Amazon's buzzed-about new dramedy about a trans woman, Transparent , may be enjoying a surge of media attention this week, but there's another trans-focused web series you should also know about. BROTHERS , directed by Brooklyn filmmaker Emmett Lundberg, follows four millennial trans men — all played by actual transgender actors, rather than cisgender men — as they navigate life in New York City. The show fills a distinct void: While high-profile TV shows are including more trans women characters (Laverne Cox's Sophia Burset in Orange Is the New Black and Jeffrey Tambor's Maura Pfefferman in Transparent are two noteworthy examples), the presence of trans-masculine characters is decidedly lacking. Lundberg hopes to change that.
“There have been documentaries [about trans men], but it has yet to move into the narrative world,” Lundberg tells Bustle. “If we can turn our stories into narratives, they become more visible. And trans men’s stories need to be seen.”
Lundberg's series, which found its backing on the crowd-funding website IndieGoGo, revolves around Jack (played by Lundberg), who has recently started sleeping with cisgendered men after a lifetime of only sleeping with women; Max, who has been on hormones the longest, but still can’t afford the top surgery he yearns for; Aiden, the youngest, who has recently booked his own surgery; and Davyn, who is preparing to propose to his longtime girlfriend.
Perhaps the most revolutionary aspect of the new series emerges from Lundberg's portrayal of the day-to-day minutiae of the reality of living as a young transgender man. Exhibit A: Midway through the pilot, Jack is asked to show his driver’s license to an innocuously forthright receptionist.
“You know your I.D. is wrong,” she says when he shows it. “Under ‘gender,’ they put an ‘F’?”
“Can you believe that? I’ve got to get that fixed.”
Moments later, he's crouched in a bathroom stall, anxious for the public restroom to empty out so that he can feel comfortable using it. Both scenes, Lundberg says, are “very telling” of the trans experience. Both scenes, he added, touch on privileges cisgendered people (those who identify as the gender they were assigned at birth) don’t think twice about. That, Lundberg says, is precisely the point.

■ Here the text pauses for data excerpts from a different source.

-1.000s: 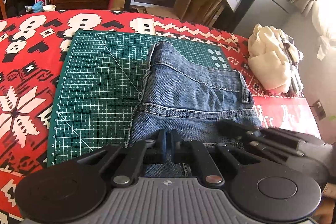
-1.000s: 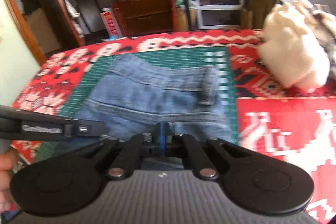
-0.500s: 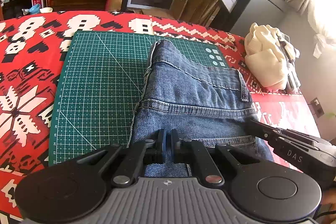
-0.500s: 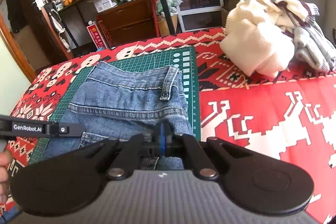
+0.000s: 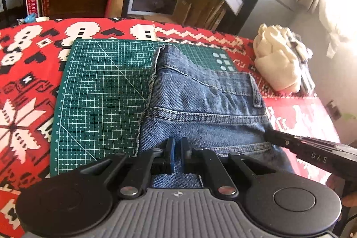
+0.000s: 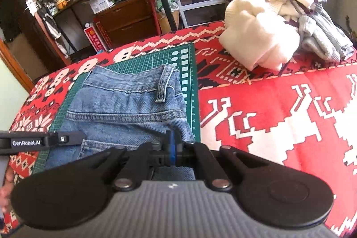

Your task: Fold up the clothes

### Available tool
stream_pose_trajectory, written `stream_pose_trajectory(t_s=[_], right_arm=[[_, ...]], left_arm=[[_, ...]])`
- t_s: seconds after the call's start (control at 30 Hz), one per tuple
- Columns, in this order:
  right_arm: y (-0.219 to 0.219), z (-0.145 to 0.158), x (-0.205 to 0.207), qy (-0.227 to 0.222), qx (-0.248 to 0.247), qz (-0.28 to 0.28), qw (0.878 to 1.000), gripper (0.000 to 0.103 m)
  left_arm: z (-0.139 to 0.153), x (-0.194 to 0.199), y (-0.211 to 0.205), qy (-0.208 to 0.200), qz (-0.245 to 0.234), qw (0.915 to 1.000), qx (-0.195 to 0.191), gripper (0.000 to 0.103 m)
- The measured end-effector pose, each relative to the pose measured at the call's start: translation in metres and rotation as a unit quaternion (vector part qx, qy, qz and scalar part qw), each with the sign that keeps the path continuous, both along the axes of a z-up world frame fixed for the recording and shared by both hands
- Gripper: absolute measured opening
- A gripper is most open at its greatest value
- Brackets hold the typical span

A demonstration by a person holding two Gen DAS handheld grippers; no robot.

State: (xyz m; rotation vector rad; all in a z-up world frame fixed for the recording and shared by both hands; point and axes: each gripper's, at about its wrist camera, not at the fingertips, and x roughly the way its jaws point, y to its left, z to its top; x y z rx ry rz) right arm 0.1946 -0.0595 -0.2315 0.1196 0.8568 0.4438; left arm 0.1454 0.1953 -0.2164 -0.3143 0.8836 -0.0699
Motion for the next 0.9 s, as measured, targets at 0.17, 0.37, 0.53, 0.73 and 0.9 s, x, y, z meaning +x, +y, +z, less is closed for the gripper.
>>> stream_pose_trajectory(t_s=[0.17, 0.37, 0.53, 0.73, 0.9], right_arm=[[0.0, 0.008, -0.004, -0.006, -0.028, 0.015, 0.999, 0.0], [-0.012, 0.031, -0.028, -0.028, -0.044, 0.05, 0.997, 0.008], [-0.02, 0.05, -0.056, -0.047, -0.057, 0.093, 0.993, 0.009], [-0.021, 0.072, -0.07, -0.048, -0.068, 0.134, 0.988, 0.023], [-0.017, 0.102, -0.056, -0.06, -0.075, 0.164, 0.982, 0.035]], left_arm=[[0.002, -0.006, -0.006, -0.022, -0.036, 0.9986, 0.031, 0.01], [0.015, -0.023, -0.005, -0.01, -0.041, 0.9989, 0.022, 0.049], [0.042, -0.059, -0.004, -0.03, -0.043, 0.9982, 0.03, 0.057], [0.08, -0.082, -0.002, -0.058, -0.101, 0.9905, 0.073, 0.06], [0.101, -0.067, -0.01, -0.068, -0.165, 0.977, 0.116, 0.056]])
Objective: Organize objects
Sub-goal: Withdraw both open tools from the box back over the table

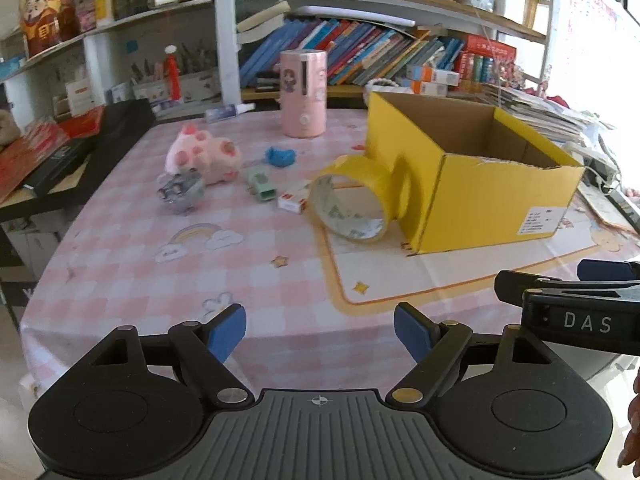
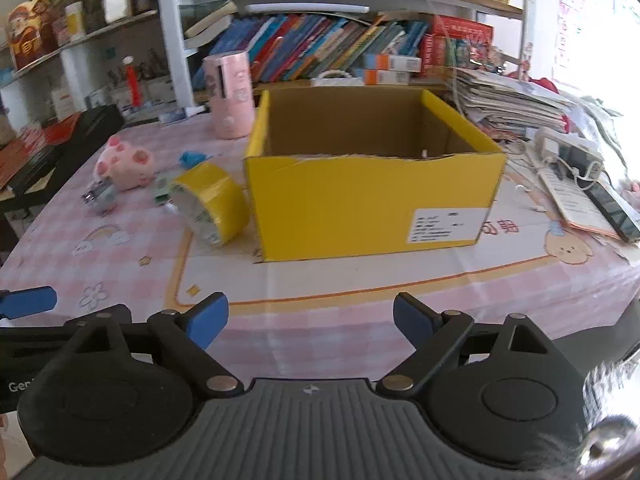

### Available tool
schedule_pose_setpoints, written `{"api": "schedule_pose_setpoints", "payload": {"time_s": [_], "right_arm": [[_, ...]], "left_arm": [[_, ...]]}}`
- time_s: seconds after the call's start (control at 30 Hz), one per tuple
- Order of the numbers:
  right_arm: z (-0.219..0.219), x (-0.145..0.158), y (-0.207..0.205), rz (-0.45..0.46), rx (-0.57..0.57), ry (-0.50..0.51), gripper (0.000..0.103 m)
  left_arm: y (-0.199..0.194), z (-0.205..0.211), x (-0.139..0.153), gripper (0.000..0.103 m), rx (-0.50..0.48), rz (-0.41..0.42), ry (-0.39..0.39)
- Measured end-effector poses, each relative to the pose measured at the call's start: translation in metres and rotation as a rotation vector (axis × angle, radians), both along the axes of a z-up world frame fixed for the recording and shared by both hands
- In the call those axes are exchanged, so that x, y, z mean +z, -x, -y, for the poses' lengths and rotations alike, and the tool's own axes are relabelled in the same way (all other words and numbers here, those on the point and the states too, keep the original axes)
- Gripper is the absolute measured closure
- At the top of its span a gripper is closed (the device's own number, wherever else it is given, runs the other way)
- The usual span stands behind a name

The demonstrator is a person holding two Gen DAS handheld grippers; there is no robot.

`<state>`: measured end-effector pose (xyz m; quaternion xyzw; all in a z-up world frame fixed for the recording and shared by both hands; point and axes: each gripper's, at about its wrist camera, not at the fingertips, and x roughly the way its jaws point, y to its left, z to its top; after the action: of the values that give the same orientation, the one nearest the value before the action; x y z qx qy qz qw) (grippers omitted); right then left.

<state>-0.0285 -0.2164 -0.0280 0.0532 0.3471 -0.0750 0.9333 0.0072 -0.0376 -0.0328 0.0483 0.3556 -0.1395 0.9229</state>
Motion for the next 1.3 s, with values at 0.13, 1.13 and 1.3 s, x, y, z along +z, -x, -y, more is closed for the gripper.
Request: {"api": "schedule_pose_setpoints", "payload": {"time_s": [0.13,1.13,1.3], "right_arm": [[-0.013,-0.001,0.000,-0.005,0.029,-0.003,0.013],[-0.081,0.007,-0.028,-0.009,0.166,0.013,0.015],[-0.082,0.004,-0.042,-0.010,0.192,0.022,0.018]], "left_arm": [[0.002,-0.014,-0.001,0.020,0.029,-0.006,-0.003],[0.000,-0.084,0.006,0.009,0.189,0.030,0.025],[-0.015,-0.083,0.002,0.008,0.206,0.019,0.030]]}}
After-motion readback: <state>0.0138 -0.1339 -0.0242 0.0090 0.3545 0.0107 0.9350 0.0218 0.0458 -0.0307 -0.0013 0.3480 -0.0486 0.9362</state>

“I would like people to understand what it’s like on a daily basis for this group of trans people,” he says.
And as Lundberg knows better than anyone, the process of transitioning is anything but easy. Speaking about his own experience, he says there was “some terror” in knowing that many of his relationships ― family, friendships, and otherwise ― might not survive the many changes he was going through.
Still, transitioning can also be joyful, and Lundberg wanted to depict that as well. Unlike most pop culture representations of trans characters ― think The L Word and Degrassi, two highly popular shows that offered tragic portrayals of trans men ― BROTHERS seeks to celebrate the trans experience.
“I hate the way trans people are portrayed in most shows, they make being transgender seem terrifying," Jamie Casbon, who plays Davyn, says. “[My transition] was the best thing I’ve ever done for myself. We need to put some hope out there for trans people.”
While BROTHERS features trans-focused story lines, Casbon added, the central themes are universal.
“Everyone is going to be able to identify,” he says. “[BROTHERS] portrays trans people as people, and I really like that. Day to day, I don’t really think about being trans. I’m just a person.”
Indeed, Lundberg says that giving all types of people the opportunity to relate to trans characters is exactly what he had in mind when he penned the script.
“My ultimate goal would be for people to forget they’re watching a show with trans characters,” he said. “Almost every human knows what it’s like to start falling for someone new, to fight with an ex, or to be excited for a big moment in their lives.... I want the show to be this universal thing that everyone can relate to.”